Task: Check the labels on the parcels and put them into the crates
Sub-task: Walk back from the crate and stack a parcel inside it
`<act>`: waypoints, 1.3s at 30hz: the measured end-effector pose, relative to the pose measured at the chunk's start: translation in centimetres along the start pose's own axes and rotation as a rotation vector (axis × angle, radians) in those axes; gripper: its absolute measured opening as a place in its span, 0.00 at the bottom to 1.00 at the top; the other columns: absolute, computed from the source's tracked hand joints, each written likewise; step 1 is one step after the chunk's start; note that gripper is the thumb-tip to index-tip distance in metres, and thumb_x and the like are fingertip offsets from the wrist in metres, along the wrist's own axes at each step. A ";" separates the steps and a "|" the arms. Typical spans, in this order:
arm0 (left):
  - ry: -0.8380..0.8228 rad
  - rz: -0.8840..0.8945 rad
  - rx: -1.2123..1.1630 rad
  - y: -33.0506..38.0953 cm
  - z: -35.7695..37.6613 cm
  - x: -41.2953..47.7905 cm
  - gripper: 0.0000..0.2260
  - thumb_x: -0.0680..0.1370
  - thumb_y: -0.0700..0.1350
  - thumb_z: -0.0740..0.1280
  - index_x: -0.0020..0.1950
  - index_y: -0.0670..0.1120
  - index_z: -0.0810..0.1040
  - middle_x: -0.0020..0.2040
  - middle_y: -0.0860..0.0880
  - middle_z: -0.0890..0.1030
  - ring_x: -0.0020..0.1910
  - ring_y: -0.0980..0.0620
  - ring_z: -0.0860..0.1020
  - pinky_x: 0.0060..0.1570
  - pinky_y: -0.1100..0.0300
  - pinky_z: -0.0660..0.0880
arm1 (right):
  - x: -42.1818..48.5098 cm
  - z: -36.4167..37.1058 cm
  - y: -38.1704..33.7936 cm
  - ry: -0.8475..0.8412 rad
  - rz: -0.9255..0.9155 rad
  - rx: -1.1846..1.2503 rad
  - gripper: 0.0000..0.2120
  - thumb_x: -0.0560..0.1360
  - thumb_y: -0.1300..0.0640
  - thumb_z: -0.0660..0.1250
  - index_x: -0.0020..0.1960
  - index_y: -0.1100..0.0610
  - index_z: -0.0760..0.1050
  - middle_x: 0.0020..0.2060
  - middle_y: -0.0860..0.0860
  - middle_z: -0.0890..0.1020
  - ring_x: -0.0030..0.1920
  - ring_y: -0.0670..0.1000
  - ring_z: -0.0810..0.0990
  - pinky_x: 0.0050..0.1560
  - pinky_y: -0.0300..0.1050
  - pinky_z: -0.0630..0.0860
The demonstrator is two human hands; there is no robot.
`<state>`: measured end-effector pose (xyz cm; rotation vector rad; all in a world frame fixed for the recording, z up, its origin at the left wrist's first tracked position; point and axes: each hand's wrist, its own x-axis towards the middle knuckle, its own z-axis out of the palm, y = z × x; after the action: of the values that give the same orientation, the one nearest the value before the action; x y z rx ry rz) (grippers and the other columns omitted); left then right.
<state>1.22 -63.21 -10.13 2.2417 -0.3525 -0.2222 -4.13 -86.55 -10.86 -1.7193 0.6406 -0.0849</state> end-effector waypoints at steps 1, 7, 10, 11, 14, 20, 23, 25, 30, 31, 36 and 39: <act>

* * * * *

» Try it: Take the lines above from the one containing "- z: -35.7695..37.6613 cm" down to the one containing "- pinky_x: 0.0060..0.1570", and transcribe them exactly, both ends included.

» Solution to the problem:
  - z: -35.7695..37.6613 cm
  - x: -41.2953..47.7905 cm
  - gripper: 0.0000..0.2260
  - thumb_x: -0.0680..0.1370
  - thumb_y: -0.0700..0.1350
  - thumb_z: -0.0740..0.1280
  - index_x: -0.0020..0.1950
  - index_y: -0.0670..0.1120
  - index_z: -0.0810..0.1040
  - middle_x: -0.0020..0.2040
  - middle_y: -0.0860..0.0880
  - middle_z: -0.0890..0.1030
  - ring_x: -0.0020..0.1910
  - ring_y: -0.0980..0.0620
  - ring_z: -0.0860..0.1020
  - pinky_x: 0.0060..0.1570

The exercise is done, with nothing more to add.